4. Ein hoher Arbeitsschutz und der Gesundheitsschutz am Arbeitsplatz sind für die SPD unabdingbar. Die Sozialschutzsysteme müssen leistungs- und zukunftsfähig sein. Die Weiterentwicklung der Arbeitslosenversicherung zur Beschäftigtenversicherung und insbesondere eine Bürgerversicherung im Gesundheitsbereich sind notwendiger denn je. Die solidarische Finanzierung der sozialen Sicherungssysteme bleibt die Grundlage für deren Zukunftsfähigkeit.

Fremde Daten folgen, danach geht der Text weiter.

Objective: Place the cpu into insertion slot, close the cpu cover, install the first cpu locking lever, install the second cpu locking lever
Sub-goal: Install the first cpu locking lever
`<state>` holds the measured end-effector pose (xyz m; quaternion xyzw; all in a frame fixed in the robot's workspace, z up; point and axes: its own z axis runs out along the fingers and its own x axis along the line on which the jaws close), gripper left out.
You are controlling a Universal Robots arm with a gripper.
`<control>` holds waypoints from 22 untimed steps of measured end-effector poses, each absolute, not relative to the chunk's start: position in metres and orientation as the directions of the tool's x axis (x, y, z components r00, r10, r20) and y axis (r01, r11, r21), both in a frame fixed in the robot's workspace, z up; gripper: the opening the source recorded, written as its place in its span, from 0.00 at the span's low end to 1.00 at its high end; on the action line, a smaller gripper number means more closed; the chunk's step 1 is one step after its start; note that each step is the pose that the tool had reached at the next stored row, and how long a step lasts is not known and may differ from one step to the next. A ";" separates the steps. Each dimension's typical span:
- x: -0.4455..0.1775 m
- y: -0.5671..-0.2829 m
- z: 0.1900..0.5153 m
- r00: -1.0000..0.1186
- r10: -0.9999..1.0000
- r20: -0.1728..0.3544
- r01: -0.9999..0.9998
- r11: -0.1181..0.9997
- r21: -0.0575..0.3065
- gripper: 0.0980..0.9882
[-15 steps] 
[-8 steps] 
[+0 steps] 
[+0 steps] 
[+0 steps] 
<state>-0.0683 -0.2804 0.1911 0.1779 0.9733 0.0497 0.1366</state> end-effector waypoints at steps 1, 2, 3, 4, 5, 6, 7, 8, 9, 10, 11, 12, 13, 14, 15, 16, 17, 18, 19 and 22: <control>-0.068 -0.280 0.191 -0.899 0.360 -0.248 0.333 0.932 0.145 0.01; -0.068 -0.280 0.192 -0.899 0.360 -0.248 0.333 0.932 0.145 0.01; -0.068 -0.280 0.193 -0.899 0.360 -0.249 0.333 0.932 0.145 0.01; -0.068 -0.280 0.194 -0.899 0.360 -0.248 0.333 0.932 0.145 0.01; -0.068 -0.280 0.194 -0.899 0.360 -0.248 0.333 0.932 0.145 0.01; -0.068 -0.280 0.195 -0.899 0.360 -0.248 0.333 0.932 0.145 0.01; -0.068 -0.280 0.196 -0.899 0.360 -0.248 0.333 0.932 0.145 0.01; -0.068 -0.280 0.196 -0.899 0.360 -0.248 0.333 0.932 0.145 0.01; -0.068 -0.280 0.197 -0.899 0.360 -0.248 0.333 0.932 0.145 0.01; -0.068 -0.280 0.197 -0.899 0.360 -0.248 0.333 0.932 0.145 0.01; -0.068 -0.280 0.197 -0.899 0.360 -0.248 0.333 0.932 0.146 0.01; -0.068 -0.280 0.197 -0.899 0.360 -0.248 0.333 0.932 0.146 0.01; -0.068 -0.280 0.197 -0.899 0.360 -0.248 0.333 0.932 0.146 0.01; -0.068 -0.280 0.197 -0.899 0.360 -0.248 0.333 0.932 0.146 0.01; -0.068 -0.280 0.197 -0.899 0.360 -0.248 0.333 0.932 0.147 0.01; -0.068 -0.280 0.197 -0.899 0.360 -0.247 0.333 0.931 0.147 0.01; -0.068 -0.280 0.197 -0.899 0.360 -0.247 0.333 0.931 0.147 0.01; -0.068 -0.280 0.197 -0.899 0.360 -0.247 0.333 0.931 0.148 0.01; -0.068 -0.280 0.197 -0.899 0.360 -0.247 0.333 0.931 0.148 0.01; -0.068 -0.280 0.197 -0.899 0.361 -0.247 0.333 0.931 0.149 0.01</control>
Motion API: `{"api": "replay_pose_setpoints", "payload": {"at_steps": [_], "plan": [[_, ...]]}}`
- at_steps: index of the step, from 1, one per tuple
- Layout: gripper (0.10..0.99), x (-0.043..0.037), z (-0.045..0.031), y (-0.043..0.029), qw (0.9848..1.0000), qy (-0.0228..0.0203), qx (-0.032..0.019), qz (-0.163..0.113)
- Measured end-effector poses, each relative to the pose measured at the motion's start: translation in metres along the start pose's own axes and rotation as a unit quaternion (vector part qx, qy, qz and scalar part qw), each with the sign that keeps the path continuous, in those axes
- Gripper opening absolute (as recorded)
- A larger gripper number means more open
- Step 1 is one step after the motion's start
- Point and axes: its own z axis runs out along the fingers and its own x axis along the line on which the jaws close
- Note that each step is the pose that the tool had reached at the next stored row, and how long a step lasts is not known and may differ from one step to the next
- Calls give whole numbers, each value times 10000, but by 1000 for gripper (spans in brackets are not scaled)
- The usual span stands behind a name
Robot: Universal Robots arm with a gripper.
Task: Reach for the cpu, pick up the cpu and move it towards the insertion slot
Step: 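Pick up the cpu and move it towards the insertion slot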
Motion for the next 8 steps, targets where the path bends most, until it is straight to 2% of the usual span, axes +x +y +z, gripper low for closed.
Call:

5. Die Gleichstellung der Geschlechter muss durch gleichen Zugang für Frauen und Männer zu Arbeitsplätzen und durch gleichen Lohn für gleiche Arbeit gefördert werden. Es muss Möglichkeiten geben, Arbeitszeit und –ort flexibel zu gestalten, um die Vereinbarkeit von Familie und Beruf sicherzustellen. Die Chancengleichheit auf dem Arbeitsmarkt muss sichergestellt sein – unabhängig von Geschlecht, Alter, Behinderung und Herkunft.

6. Voraussetzung für eine an den Bedürfnissen der Menschen ausgerichtete Flexicurity ist die soziale Verankerung der EU. Mit der Freizügigkeit von Waren, Dienstleistungen und Arbeit muss die Stärkung der betrieblichen Sozialpartnerschaften einhergehen. Das bedeutet insbesondere umfassende und wirkungsvolle Rechtsvorschriften gegen Diskriminierung, mehr Unterstützung für europaweite Tarifverträge und die Stärkung europäischer Betriebsräte. Es gilt: ohne Europäisches Sozialmodell keine Flexibilität.